I exchanged my shoes for slippers, and Murakami took me upstairs to his office — the voluntary cell in which he wrote most of “1Q84.” This is also, not coincidentally, the home of his vast record collection. (He guesses that he has around 10,000 but says he’s too scared to count.) The office’s two long walls were covered from floor to ceiling with albums, all neatly shelved in plastic sleeves. Presiding over the end of the room, under a high bank of windows that looked out onto the mountains, were two huge stereo speakers. The room’s other shelves held mementos of Murakami’s life and work: a mug featuring Johnnie Walker, the whisky icon whom he re-imagined as a murderous villain in “Kafka on the Shore”; a photo of himself looking miserable while finishing his fastest marathon ever (1991, New York City, 3:31:27). On the walls were a photo of Raymond Carver, a poster of Glenn Gould and some small paintings of important jazz figures, including Murakami’s favorite musician of all time, the tenor saxophonist Stan Getz.

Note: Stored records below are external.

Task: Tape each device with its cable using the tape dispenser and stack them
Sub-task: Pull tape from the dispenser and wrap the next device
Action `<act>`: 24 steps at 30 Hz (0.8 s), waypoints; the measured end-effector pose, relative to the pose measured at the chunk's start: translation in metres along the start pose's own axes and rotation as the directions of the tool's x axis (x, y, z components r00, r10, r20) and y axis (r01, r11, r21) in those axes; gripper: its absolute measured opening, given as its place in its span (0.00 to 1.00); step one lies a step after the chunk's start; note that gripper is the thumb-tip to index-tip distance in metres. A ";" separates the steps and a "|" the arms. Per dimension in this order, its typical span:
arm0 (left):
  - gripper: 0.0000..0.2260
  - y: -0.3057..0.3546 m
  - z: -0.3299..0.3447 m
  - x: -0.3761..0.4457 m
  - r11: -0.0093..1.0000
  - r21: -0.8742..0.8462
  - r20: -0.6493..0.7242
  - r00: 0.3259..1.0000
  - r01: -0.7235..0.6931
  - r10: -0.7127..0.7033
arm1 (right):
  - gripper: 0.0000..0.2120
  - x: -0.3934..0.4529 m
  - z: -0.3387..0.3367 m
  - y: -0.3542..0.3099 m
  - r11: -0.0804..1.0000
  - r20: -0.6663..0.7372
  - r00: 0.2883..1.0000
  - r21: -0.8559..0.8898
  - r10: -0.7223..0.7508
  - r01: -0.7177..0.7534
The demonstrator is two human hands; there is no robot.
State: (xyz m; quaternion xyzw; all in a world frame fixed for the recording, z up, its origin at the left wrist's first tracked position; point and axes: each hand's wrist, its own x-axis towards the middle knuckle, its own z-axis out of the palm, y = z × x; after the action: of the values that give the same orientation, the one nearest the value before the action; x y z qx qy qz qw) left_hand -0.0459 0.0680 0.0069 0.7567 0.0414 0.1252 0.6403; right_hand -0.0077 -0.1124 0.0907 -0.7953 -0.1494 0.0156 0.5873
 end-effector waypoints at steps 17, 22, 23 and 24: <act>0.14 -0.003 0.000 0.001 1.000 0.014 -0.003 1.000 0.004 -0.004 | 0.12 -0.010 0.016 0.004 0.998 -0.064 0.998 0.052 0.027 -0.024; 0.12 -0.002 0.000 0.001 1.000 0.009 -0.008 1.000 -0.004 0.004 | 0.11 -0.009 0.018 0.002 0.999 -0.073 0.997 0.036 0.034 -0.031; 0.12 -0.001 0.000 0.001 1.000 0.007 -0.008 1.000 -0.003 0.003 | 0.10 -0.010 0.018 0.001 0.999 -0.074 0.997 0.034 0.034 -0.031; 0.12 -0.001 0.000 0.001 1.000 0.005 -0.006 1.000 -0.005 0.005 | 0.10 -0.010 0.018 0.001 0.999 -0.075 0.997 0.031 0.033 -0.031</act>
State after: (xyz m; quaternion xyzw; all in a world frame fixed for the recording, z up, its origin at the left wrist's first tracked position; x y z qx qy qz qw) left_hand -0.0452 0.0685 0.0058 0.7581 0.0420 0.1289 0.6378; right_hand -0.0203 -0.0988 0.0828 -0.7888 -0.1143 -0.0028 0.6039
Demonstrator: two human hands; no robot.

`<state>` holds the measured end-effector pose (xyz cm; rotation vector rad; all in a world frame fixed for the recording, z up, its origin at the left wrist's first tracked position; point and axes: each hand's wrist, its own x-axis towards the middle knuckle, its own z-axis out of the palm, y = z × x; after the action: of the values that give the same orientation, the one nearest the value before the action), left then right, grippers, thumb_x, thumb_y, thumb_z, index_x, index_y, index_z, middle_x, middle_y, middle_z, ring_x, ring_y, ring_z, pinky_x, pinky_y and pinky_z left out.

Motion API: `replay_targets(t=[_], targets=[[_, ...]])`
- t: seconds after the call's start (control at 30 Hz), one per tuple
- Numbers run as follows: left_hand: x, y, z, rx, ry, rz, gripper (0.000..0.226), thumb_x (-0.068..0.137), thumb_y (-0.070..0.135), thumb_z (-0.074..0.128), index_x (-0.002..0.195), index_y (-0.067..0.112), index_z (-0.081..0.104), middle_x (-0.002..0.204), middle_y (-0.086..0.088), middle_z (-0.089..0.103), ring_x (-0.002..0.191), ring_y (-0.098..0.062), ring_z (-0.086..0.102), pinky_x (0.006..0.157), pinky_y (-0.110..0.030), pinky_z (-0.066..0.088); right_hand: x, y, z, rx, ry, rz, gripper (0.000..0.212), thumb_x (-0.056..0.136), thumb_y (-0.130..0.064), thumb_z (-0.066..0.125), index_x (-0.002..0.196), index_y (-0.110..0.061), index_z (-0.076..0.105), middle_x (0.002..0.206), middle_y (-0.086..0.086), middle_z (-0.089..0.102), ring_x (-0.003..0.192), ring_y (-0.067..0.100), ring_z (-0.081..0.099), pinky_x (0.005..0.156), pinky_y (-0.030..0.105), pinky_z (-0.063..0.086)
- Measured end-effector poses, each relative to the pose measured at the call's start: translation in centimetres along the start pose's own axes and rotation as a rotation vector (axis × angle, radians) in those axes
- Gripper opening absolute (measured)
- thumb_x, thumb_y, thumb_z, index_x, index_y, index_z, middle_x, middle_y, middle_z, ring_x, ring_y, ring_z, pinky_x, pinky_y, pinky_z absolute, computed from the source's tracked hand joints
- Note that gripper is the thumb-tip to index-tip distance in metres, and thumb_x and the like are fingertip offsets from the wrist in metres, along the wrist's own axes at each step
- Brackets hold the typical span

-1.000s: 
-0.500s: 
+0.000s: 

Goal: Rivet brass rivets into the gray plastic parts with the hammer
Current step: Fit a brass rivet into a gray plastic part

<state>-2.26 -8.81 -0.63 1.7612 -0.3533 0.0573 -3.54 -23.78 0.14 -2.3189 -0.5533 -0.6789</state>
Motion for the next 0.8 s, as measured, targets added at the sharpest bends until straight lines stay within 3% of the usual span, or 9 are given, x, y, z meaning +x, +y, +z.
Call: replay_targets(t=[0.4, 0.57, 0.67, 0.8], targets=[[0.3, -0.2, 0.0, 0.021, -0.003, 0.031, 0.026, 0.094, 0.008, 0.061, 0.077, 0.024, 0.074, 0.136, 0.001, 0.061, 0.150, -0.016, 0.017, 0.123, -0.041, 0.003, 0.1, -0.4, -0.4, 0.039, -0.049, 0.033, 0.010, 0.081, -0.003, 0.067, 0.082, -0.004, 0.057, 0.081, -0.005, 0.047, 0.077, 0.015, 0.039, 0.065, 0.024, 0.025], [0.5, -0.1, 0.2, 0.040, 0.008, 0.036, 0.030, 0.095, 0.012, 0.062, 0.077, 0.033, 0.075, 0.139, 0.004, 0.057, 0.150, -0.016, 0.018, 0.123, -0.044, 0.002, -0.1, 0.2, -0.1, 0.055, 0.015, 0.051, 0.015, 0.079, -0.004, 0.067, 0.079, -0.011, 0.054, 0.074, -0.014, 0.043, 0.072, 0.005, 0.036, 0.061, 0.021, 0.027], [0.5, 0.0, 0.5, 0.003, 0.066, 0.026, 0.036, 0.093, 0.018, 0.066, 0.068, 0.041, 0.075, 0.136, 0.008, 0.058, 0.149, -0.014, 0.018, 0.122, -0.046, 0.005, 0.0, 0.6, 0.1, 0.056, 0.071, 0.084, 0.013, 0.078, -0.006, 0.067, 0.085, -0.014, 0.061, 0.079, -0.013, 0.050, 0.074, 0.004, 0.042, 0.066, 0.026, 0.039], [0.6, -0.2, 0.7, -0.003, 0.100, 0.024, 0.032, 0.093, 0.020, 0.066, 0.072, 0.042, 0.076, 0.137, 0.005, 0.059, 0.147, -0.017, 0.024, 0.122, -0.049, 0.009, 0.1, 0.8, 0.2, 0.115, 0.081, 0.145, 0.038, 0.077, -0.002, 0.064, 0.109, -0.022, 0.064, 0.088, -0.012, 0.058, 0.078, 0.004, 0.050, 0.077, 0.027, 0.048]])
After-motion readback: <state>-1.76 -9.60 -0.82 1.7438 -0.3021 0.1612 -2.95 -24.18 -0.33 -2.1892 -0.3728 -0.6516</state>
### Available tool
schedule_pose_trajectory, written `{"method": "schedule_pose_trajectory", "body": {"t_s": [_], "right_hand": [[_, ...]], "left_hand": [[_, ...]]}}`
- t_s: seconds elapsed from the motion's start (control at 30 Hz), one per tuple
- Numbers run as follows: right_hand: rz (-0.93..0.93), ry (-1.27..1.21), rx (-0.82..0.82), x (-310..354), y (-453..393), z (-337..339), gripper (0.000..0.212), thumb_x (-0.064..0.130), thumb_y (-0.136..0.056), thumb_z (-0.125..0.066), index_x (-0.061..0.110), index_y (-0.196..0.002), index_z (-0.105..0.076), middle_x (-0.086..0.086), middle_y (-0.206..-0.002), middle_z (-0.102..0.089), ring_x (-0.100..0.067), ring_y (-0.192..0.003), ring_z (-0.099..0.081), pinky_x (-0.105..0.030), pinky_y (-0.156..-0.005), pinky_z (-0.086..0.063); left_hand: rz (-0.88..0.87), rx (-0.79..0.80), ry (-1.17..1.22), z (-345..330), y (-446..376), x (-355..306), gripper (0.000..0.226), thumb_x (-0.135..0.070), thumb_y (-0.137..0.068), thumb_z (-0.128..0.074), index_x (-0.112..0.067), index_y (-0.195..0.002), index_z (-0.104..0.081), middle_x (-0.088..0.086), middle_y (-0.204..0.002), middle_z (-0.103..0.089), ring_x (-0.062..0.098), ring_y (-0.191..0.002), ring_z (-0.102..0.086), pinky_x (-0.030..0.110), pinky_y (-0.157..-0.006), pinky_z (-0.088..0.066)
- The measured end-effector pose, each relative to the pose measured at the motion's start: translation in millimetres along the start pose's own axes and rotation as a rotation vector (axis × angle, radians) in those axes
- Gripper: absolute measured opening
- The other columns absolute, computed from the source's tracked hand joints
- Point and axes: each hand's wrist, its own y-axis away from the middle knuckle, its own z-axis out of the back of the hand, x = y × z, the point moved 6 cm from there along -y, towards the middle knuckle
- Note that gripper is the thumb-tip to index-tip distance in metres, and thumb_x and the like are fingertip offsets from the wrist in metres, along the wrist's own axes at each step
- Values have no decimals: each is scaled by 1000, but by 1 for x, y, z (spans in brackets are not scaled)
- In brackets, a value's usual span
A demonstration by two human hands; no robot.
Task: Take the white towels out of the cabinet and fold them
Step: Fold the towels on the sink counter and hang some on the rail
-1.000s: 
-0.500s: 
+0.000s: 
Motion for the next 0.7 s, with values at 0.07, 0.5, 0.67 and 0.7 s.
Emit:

I asked if we could listen to a record, and Murakami put on Janacek’s “Sinfonietta,” the song that kicks off, and then periodically haunts, the narrative of “1Q84.” It is, as the book suggests, truly the worst possible music for a traffic jam: busy, upbeat, dramatic — like five normal songs fighting for supremacy inside an empty paint can. This makes it the perfect theme for the frantic, lumpy, violent adventure of “1Q84.” Shouting over the music, Murakami told me that he chose the “Sinfonietta” precisely for its weirdness. “Just once I heard that music in a concert hall,” he said. “There were 15 trumpeters behind the orchestra. Strange. Very strange. . . . And that weirdness fits very well in this book. I cannot imagine what other kind of music is fitting so well in this story.” He said he listened to the song, over and over, as he wrote the opening scene. “I chose the ‘Sinfonietta’ because that is not a popular music at all. But after I published this book, the music became popular in this country. . . . Mr. Seiji Ozawa thanked me. His record has sold well.”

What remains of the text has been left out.